TASK GOAL> Scan the lines below for "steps"; report the number of lines that contain it, and only that.

++++++++++++++++++++

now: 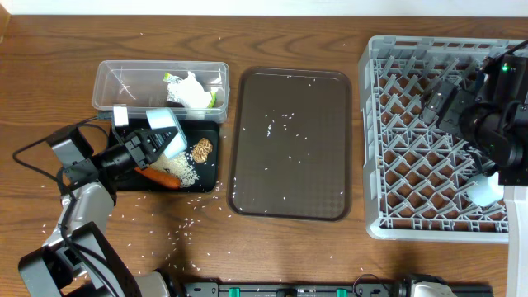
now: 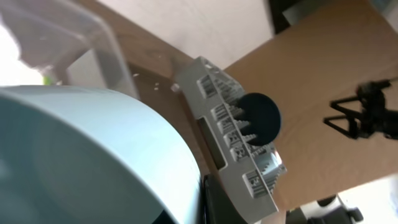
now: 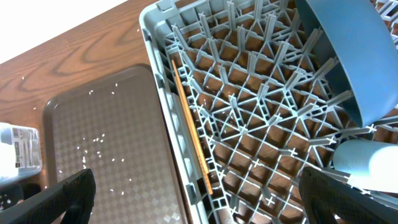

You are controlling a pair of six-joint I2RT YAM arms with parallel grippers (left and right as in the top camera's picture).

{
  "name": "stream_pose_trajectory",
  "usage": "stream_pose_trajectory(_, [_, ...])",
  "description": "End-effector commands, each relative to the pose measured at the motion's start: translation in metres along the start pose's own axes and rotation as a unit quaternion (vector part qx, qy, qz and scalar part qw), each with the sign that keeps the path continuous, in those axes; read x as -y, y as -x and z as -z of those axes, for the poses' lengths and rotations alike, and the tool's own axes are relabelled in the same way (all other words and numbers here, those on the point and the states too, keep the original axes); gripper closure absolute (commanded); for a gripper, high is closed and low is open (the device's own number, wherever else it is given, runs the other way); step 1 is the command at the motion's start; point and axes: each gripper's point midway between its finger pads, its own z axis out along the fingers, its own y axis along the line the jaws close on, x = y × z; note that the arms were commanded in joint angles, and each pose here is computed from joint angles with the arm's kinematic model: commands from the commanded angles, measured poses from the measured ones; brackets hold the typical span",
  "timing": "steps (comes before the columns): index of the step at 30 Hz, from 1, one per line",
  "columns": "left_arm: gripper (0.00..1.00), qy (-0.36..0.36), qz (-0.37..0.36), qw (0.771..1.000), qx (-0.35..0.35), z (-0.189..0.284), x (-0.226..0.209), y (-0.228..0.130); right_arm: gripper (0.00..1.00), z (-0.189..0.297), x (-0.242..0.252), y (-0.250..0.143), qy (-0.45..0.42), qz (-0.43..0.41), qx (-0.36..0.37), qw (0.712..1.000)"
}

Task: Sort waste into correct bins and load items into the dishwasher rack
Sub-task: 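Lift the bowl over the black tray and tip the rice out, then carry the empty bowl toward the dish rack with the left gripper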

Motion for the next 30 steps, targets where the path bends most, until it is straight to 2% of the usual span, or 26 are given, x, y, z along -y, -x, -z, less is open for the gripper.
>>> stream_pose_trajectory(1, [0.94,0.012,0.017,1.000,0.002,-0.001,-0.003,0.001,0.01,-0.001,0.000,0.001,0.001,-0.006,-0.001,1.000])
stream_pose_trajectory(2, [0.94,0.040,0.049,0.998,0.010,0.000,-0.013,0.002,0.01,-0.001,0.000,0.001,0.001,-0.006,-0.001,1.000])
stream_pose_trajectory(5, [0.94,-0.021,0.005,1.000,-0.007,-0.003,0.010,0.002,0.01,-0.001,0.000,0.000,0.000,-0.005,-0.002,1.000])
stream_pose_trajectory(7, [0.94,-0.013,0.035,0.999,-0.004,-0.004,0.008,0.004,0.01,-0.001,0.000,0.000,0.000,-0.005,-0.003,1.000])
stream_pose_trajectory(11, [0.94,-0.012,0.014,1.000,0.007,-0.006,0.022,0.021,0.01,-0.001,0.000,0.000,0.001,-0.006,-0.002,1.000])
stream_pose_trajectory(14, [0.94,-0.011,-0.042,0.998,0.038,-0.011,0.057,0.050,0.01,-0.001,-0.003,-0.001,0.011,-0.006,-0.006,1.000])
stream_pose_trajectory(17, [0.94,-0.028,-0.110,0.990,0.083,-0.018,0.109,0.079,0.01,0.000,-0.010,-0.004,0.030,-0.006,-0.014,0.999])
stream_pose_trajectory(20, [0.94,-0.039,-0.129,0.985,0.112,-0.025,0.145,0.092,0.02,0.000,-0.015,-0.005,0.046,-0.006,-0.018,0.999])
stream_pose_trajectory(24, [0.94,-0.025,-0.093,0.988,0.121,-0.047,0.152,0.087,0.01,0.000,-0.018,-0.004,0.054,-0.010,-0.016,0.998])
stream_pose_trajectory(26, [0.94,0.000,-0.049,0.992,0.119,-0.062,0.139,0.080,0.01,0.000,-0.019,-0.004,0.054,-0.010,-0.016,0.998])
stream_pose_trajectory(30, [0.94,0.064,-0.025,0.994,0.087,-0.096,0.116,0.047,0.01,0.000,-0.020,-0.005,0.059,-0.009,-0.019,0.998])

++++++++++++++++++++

TASK ANSWER> 2